I have found that one can use olderTivo remotes to control other devices such as Apple TV, which has a "Learn Remote" option, in which the older TiVo remote can be programmed to operate the Apple TV, including Up, Down, FF, etc keys. Does anyone know if it's possible to do this with the TS4K remotes? I've tried it and it doesn't seem to work.


----------



## mdavej (Aug 13, 2015)

It's bluetooth, so you would pair it with some other device. As you've discovered, learning IR from a bluetooth remote is impossible.


----------



## Tom Eastman (Dec 21, 2020)

I do I have more to learn about how these remotes work, but can you clarify: 

if the TS4K remote has both a Bluetooth and IR functionality (so that it can control volume on a television or receiver) is it not possible to program it using its IR capability so that it can control another device, perhaps to use other keys such as Up, Down, etc?


----------



## mdavej (Aug 13, 2015)

You could teach your Apple TV the power, vol+/- and mute buttons on the TS4k remote and have them perform any functions you wish.
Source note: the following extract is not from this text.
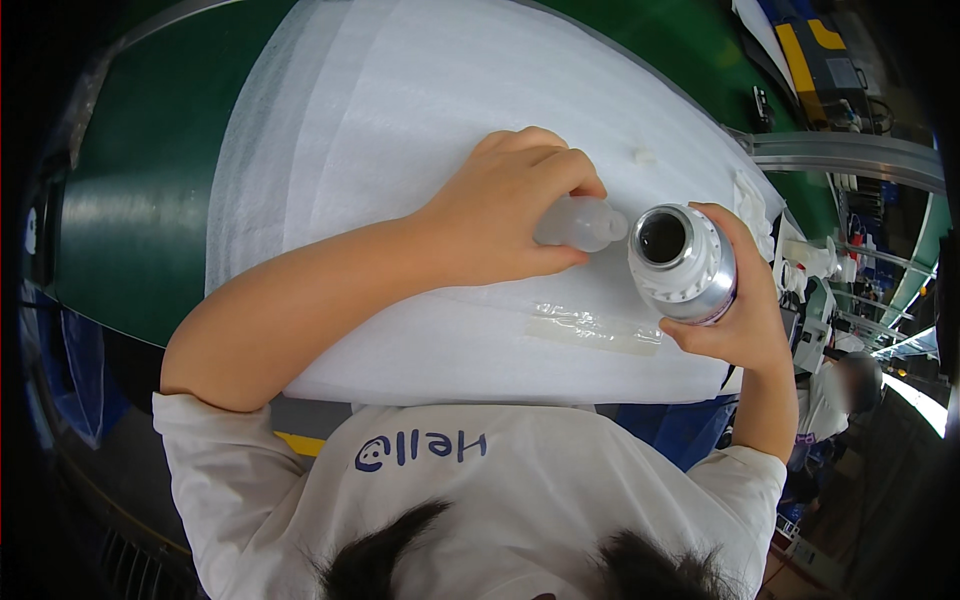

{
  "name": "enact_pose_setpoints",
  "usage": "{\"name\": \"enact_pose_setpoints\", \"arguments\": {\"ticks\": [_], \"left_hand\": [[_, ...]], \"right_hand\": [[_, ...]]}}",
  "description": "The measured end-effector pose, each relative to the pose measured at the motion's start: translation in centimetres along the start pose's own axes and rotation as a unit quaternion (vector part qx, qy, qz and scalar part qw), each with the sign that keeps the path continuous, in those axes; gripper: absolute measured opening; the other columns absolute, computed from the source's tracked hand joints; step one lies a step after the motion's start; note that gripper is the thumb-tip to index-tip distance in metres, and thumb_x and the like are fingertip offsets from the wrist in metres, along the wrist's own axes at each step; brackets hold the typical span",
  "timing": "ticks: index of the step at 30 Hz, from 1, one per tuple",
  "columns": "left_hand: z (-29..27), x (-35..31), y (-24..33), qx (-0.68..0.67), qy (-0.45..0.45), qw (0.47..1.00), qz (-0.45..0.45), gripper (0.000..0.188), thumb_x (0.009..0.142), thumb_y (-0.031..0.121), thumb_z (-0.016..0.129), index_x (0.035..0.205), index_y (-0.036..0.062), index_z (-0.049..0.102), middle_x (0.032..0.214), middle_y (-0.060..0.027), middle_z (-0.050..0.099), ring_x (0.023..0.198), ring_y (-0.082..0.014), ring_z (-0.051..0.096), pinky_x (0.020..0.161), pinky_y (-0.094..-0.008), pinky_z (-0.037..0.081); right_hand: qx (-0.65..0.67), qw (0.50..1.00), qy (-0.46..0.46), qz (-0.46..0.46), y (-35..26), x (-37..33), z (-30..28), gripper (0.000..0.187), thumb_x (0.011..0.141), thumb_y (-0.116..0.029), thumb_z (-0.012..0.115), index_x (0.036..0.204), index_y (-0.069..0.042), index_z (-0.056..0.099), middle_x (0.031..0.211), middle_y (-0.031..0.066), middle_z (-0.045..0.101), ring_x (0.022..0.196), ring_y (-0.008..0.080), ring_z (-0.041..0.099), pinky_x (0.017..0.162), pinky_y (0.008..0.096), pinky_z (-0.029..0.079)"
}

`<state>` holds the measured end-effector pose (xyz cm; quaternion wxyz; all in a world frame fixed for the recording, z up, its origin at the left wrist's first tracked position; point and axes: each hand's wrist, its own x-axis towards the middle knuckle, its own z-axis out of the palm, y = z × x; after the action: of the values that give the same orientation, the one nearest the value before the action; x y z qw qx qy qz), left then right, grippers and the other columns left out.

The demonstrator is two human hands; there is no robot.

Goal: Refilling a small plastic squeeze bottle with liquid from a larger metal container and capping the bottles in an assembly line environment.

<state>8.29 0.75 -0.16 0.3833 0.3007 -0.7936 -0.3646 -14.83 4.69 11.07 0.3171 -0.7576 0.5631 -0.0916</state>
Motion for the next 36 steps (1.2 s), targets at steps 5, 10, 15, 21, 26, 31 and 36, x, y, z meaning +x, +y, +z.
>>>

But it seems like it would be extremely confusing to use, plus you lose those 4 functions. If you like the Tivo peanut remote, why not just buy another one of those. They're only $15 on ebay. Or get an actual universal peanut shaped remote like the OARUSB04G.


----------



## Tom Eastman (Dec 21, 2020)

Thank you for your suggestion. This may be my best option.


----------